Pathways of 2‐monoacylglycerol (2‐MAG) formation. 2‐MAG can be formed from both triacylglycerol and phospholipids. In the lumen of the small intestine, in the vasculature and in the adipocytes, TAG (triacylglycerol) can be converted to 2‐MAG by pancreatic lipase, by LPL (lipoprotein lipase), and by the combined action of ATGL/LIPE (adipose‐triglyceride lipase/hormone‐sensitive lipase E) respectively. 2‐MAGs as the well‐known 2‐archidonoylglycerol can be formed via the enzymes PLC/diacylglycerol lipase (DAGL) in many cells. Other pathways from phospholipids may also exist within the cells. FFAs, free fatty acids.

Figure 4

2‐monoacylglycerol (2‐MAG) activates GPR119 and is suggested to be the major stimulator of GLP‐1 release in the intestine after fat intake. Triacylglycerol (TAG) is digested by the lipases to 2‐MAG and free fatty acids (FFAs, not shown) in the gut lumen. Enteroendocrine cells (green) sense 2‐MAG and FFAs through different receptors.

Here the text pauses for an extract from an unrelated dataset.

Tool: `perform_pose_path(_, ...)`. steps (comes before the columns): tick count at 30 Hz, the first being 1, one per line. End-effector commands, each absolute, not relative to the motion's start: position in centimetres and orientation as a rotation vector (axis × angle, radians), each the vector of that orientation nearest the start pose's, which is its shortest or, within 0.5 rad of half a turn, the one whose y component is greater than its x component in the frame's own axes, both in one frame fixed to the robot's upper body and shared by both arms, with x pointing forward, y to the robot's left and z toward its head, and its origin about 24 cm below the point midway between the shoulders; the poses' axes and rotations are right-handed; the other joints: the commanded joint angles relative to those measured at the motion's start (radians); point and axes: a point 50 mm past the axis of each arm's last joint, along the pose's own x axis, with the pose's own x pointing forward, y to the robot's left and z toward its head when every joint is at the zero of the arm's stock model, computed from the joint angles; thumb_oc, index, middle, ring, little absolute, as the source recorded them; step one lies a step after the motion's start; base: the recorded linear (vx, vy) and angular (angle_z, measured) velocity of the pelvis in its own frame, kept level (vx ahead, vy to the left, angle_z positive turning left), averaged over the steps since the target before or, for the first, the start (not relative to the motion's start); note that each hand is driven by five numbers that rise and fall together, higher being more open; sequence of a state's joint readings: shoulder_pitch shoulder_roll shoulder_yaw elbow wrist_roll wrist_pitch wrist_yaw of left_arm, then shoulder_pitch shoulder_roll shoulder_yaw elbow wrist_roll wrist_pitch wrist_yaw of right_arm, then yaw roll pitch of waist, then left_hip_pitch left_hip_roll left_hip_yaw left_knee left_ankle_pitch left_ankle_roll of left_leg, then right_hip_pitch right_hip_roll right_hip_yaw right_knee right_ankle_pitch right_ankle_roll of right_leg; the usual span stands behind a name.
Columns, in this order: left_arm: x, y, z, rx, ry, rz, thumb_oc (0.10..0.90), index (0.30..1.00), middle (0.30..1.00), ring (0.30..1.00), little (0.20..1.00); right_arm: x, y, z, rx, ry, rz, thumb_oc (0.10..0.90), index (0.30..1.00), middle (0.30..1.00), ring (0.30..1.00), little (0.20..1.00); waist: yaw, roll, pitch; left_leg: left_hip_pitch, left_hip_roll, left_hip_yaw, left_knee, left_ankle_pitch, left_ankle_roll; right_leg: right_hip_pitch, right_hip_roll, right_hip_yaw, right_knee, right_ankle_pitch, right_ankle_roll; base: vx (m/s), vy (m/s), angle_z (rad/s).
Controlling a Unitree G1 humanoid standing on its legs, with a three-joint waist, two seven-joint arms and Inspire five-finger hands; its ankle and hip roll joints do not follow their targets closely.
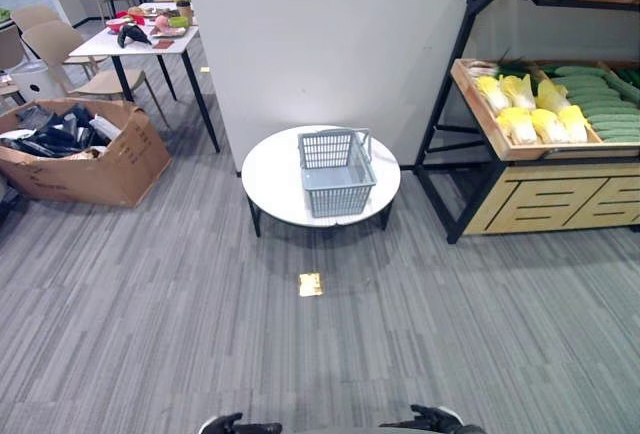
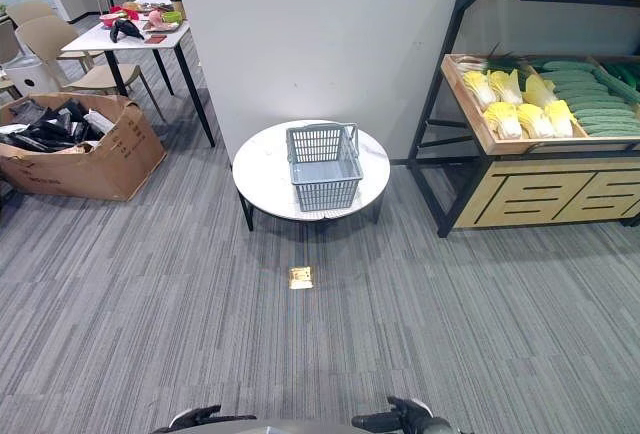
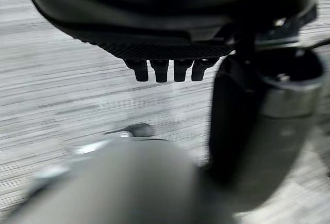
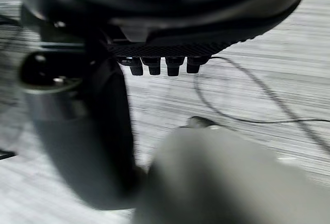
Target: Get the vegetables into the basket
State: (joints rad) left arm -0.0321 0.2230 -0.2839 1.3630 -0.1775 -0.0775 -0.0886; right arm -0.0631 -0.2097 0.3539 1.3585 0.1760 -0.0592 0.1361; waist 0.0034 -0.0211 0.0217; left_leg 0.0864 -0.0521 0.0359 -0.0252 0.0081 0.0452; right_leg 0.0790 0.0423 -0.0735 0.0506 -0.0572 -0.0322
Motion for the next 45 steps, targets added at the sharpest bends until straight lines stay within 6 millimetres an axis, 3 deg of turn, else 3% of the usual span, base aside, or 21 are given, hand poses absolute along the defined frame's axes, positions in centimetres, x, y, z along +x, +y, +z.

GPR119 is one of the fat sensing receptors expressed on the surface of the enteroendocrine cells, and 2‐MAG is an agonist. Activation of GPR119 is known to stimulate the secretion of the hormones GLP‐1, PYY and neurotensin. These are signalling peptides that initially diffuse in the lamina propria (yellow) having various functions in other organs. Different signalling pathways from the gut to other organs have been suggested for these hormones; the vagal and the endocrine via the vasculature are shown here. GPR119 is depicted on both the basolateral and apical membranes of the enteroendocrine cells, as its actual position is yet to be determined.